# [Collected material]
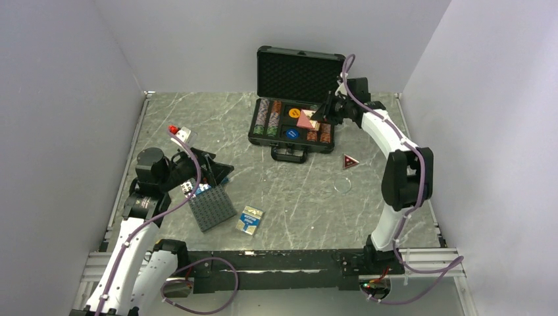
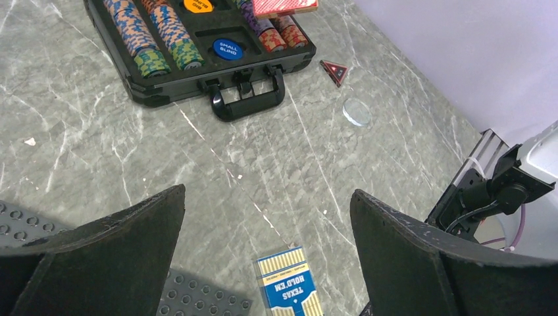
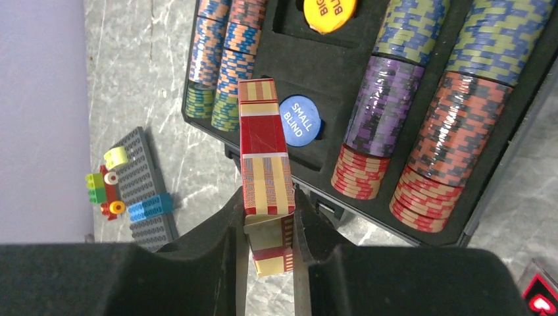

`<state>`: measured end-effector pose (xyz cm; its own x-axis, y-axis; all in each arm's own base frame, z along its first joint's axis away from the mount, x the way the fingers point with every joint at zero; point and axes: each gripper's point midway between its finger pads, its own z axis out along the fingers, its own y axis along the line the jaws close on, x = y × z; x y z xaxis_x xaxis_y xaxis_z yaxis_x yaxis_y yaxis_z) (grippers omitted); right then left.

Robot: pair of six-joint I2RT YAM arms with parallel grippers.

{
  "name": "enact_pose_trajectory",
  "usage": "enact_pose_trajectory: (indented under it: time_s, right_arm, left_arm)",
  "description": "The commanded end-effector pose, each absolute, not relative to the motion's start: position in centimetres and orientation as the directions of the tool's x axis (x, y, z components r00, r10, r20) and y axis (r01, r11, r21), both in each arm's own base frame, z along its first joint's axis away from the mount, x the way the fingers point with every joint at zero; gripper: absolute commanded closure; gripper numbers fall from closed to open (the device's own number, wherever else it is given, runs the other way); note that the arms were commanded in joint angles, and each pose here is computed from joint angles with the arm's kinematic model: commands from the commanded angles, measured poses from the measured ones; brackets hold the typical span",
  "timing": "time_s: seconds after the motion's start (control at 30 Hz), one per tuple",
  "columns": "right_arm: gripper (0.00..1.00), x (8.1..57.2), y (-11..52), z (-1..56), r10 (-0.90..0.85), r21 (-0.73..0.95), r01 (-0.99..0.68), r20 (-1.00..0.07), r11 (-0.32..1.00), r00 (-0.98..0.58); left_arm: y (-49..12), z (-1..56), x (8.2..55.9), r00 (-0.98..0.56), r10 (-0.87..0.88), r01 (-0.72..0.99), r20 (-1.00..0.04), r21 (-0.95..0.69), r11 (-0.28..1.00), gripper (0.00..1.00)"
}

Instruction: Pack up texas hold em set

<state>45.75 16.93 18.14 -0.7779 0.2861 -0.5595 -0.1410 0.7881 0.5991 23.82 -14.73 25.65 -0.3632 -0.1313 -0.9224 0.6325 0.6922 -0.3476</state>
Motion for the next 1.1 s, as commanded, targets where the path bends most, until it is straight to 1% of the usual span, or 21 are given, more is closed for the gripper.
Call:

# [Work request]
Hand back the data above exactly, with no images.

# [The answer]
`<state>`: measured end-effector pose (xyz cm; its own x-axis, y-axis; all in each arm's own base frame, z along its first joint's axis away from the mount, x the way the fingers point with every joint at zero; point and axes: each gripper's point midway between its finger pads, its own z axis out along the fingers, its own y axis along the line the jaws close on, x = y × z; x y z xaxis_x xaxis_y xaxis_z yaxis_x yaxis_y yaxis_z) (grippers omitted); right then left.

Robot: pair of six-joint I2RT YAM arms with parallel grippers.

{
  "name": "enact_pose_trajectory",
  "usage": "enact_pose_trajectory: (indented under it: time_s, right_arm, left_arm)",
  "description": "The commanded end-effector pose, each absolute, not relative to the motion's start: position in centimetres and orientation as the directions of the tool's x axis (x, y, z components r00, r10, r20) and y axis (r01, r11, r21), both in each arm's own base frame, z along its first joint's axis away from the mount, x the way the fingers point with every joint at zero; gripper: absolute commanded closure; gripper numbers fall from closed to open (the device's own number, wherever else it is given, runs the other way); note that the arms were commanded in joint angles, and each pose here is computed from joint angles with the arm's kinematic model: commands from the commanded angles, measured poses from the measured ones; brackets hold the typical span",
  "timing": "time_s: seconds after the motion's start (control at 30 Hz), one per tuple",
  "columns": "right_arm: gripper (0.00..1.00), x (8.1..57.2), y (-11..52), z (-1..56), r10 (-0.90..0.85), r21 (-0.73..0.95), r01 (-0.99..0.68), r20 (-1.00..0.07), r11 (-0.32..1.00), r00 (-0.98..0.58); left_arm: y (-49..12), z (-1..56), x (8.2..55.9), r00 (-0.98..0.56), r10 (-0.87..0.88), r01 (-0.72..0.99), r20 (-1.00..0.04), r21 (-0.95..0.69), r11 (-0.28..1.00), gripper (0.00..1.00)"
}

Instruction: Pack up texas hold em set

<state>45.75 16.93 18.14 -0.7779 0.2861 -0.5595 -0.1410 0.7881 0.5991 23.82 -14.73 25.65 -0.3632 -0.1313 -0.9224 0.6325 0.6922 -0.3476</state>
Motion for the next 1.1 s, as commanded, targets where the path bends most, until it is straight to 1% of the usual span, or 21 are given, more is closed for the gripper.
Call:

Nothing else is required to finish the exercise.